I have tried several ways of doing this, but as I understand, shape tokens such as SHAPE@, SHAPE@WKT, etc. cannot be used in the sql clause. Is there another way to do this or another workaround? I also tried to add a field and fill with the SHAPE@WKT, but the update cursor did not fill the field.
Here is the code I've got that works for other fields, other than the geometry field:
import arcpy
from itertools import groupby
from operator import itemgetter
input_layer = arcpy.GetParameterAsText(0)
case_fields = arcpy.GetParameterAsText(1)
max_field = arcpy.GetParameterAsText(2)
case_fields = case_fields.split(";")
case_fields = [str(x) for x in case_fields]

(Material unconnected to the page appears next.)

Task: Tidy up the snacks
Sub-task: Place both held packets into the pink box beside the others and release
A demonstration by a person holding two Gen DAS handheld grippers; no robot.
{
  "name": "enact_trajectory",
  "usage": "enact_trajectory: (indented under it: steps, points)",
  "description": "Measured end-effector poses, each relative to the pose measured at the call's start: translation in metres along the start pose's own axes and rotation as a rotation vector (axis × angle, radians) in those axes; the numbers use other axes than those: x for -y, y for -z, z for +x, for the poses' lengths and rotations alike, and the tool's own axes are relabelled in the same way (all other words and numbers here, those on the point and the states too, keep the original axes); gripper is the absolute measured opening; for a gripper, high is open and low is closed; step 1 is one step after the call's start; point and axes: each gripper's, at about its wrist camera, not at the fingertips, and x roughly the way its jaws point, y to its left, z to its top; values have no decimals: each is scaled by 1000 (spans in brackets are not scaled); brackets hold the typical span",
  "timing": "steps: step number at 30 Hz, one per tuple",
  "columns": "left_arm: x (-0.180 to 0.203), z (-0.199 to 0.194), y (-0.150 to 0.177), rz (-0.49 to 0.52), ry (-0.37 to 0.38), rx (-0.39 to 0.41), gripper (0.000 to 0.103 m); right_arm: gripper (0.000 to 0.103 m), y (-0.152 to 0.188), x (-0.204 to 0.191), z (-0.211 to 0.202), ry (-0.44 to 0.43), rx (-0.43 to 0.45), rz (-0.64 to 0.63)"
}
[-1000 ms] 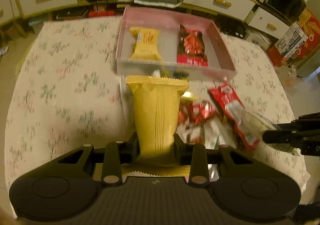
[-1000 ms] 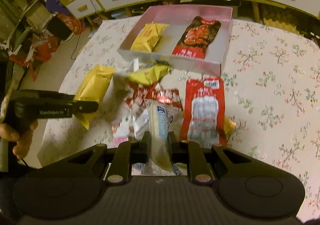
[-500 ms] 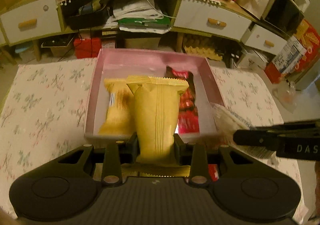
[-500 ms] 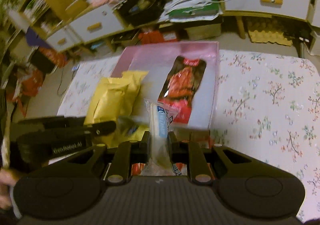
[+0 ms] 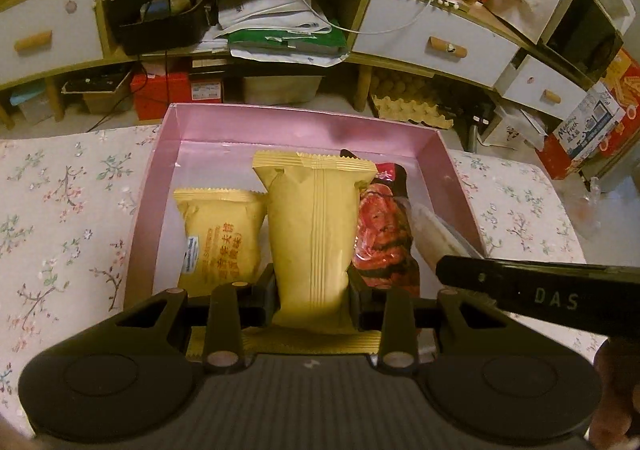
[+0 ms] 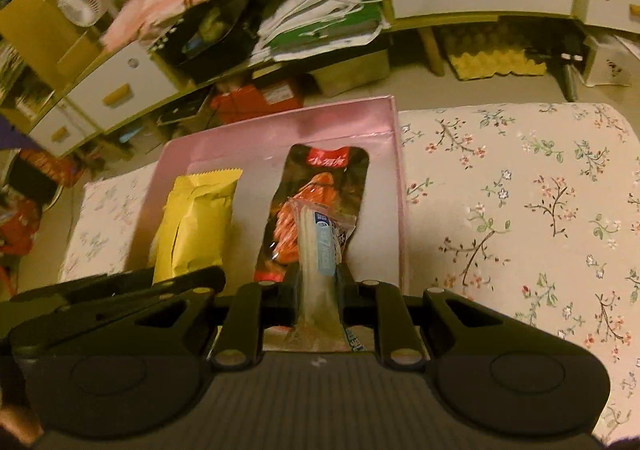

sql_orderby = "ORDER BY {}, {} DESC".format(",".join(case_fields), max_field)
with arcpy.da.UpdateCursor(input_layer, "*", sql_clause=(None, sql_orderby)) as cursor:
case_func = itemgetter(*(cursor.fields.index(fld) for fld in case_fields))
for key, group in groupby(cursor, case_func):
next(group)
for extra in group:
cursor.deleteRow()
Stepping back from any code, what does it mean to "sort by geometry?"
Have you looked at using Find Identical—Data Management toolbox | ArcGIS Desktop as part of a 2-step process to find spatial duplicates and then remove all but the one you want to keep?
You mention adding a field and filling it with SHAPE@WKT but nothing got filled, something seems off there. Adding a geometry WKT representation to a text field is pretty straightforward, what code did you use? Unless your geometries are quite basic, the WKT representation can get big quick, which is a separate issue.
If you are working with file geodatabases, you cannot use any geometry properties in a SQL ORDER BY clause. If you are using an enterprise geodatabase, that opens the door to other options.
If your data are points or a centroid of the features is a good proxy for shape, this workflow might help:
Add a field, text(12) named 'Geohash'.
Calculate values into the field with a little Python.
with arcpy.da.UpdateCursor('Ontario511_Layer_Sort',['shape@','Geohash']) as cursor:
for row in cursor:
shp = row[0].projectAs(arcpy.SpatialReference(4326))
gh = shp.getGeohash(12)
cursor.updateRow([row[0],gh])
This gives you an attribute to work with, identical geohashes are identical points.